There will always be critics. But it is how those critiques are handled and received that will keep us from finding yet another thing to disagree upon and another reason for our society to justify continued segregation and social class inequalities. This view was not likely the intent of Flanagan’s article but in the end it does display a perversion of values in American culture. Addressing these values of farm work, racial equality, and collective memory are essential to moving forward with school gardens as a united whole, as a human race.
By Kalyn Marab
CHSTU 498 with Devon Pena
This Is from a blog entry over last summer. It is one of my favorite memories, and writings from these last few years.
Farm to Forage
We slid down the hill switch backing to the beach. It was low tide and the waves would soon come crashing back in to cover up the tide pools. With a five gallon plastic bucket hanging from each arm we scurried across the rocky reef pausing to steady ourselves with each crashing wave that ran up above our ankles. I scanned the rocks for big juicy mussels and apologetically ripped them from their friends, and clunked them into the bucket. Racing the now incoming tide and working in between crashing waves we filled our buckets with enough for dinner. As I turned to leave my friend behind me nearly got swept off the reef, losing his sandal and almost his bucket. There was a moment of hesitation as he gauged the frigid water and the importance of that sandal. I could tell he decided it was worth it, and left his remaining shoe and bucket sitting on the reef and prepared to go into the frothy waves to save his sandal. I ran back to help him and held his things as he jumped in. With the reunited sandals in hand we agreed this was nature saying we’d overstayed our welcome on the reef. We turned back to the beach and rock hopped back to solid ground. I wandered around for a few collecting beach glass and some trash then we climbed the cliffs back to the farm.
This was our mussel forage mission last night, which ended in a delicious feast (all manners aside) We dipped the shelled mussels in a butter green chile sauce and giggled about their suggestive shape. With dirt still caked well above my ankles, and still wet from ocean spray, I smiled from all the love around me. The healthy meal we enjoyed free of the commodification, and seasoned with adventure.

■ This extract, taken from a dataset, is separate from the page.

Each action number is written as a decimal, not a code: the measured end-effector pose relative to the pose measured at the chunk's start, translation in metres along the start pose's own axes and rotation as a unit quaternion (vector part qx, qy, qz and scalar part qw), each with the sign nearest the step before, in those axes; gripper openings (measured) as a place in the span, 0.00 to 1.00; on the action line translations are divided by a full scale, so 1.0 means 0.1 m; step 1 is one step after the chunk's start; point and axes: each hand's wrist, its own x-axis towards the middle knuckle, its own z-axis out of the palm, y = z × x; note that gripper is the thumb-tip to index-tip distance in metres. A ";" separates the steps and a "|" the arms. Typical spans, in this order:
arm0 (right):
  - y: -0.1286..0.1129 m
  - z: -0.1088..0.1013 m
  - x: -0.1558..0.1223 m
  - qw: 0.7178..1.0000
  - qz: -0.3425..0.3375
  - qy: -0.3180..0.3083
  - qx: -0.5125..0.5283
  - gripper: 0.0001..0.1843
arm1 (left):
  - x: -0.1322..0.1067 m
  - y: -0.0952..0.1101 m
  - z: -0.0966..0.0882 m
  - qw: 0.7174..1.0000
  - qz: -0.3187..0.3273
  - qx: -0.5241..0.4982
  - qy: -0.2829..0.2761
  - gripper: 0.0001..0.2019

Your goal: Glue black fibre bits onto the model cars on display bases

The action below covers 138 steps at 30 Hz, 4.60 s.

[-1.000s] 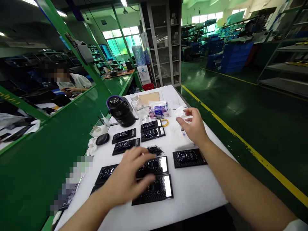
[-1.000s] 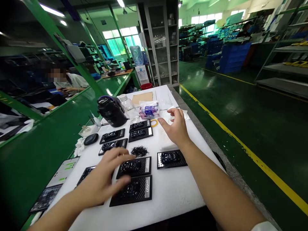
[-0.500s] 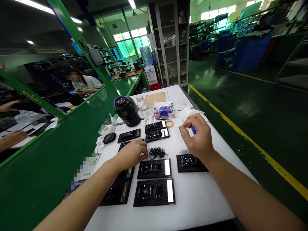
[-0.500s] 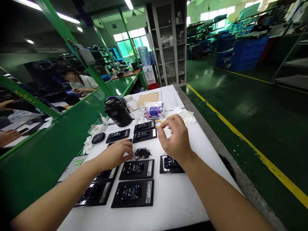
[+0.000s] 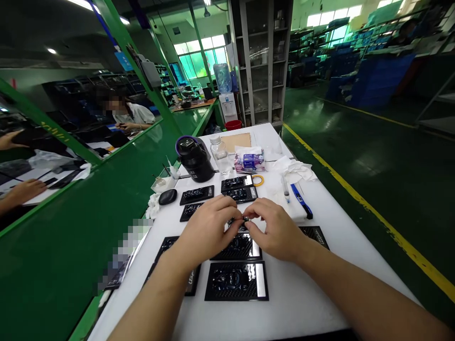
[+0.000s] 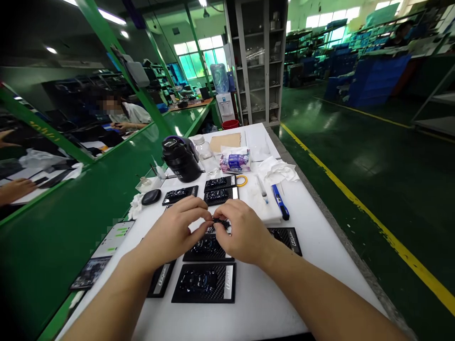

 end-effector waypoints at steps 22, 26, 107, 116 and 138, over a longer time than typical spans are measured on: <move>-0.12 -0.01 0.03 0.975 0.162 -0.101 0.111 0.05 | -0.17 0.07 0.20 0.970 -0.079 -0.204 0.102 0.04; -0.10 -0.04 0.03 0.961 0.194 -0.101 0.169 0.07 | -0.12 0.12 0.19 0.941 -0.160 -0.285 0.087 0.04; -0.08 1.27 0.77 0.922 -0.011 -0.284 -0.262 0.24 | -0.86 -1.36 0.21 0.929 -0.337 -0.117 0.092 0.13; -0.19 1.27 0.81 0.904 0.001 -0.309 -0.295 0.25 | -0.85 -1.41 0.29 0.908 -0.394 -0.109 0.089 0.18; -0.09 1.18 0.79 0.907 -0.006 -0.341 -0.248 0.28 | -0.70 -1.40 0.23 0.871 -0.474 -0.108 0.069 0.13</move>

I came here to learn to grow food, to learn about permaculture and the ins and outs of farming. What has caught me by surprise this last month has been my growing interest in foraging. I now know enough wild greens and flowers in the area to make a mean salad, I know which seaweeds I can snack on during beach walks, and when and where to find mussels. It is rewarding to cultivate a garden from seed to harvest, to tend and till the land for your food. It isn’t easy and requires a relationship with the earth that can only be taught through experience. Though the rush I’ve found in foraging for food is something I haven’t gotten from growing it. Finding food in the natural environment has awakened a more primal, more excited counterpart inside of me. Permaculture intends to reunite the human element with the wild, and natural elements. Where we can nurture a mutually beneficial relationship with the land. Modernization has created a new form of foraging, in urban centers. Dipping into the waste stream that comes out of most all businesses is a way to tap into our foraging roots, and to enjoy food that would otherwise have gone to waste.
Maybe this can get you thinking about ways to get food if you didn’t have a grocery store at your immediate disposal. Or money for that matter. I am finding comfort, and empowerment in being aware of the wild abundance of food all around me. It is knowledge that could be intensively useful someday, but also is making it possible to lighten my dependence on the larger system, and enrich my life in a way I didn’t expect.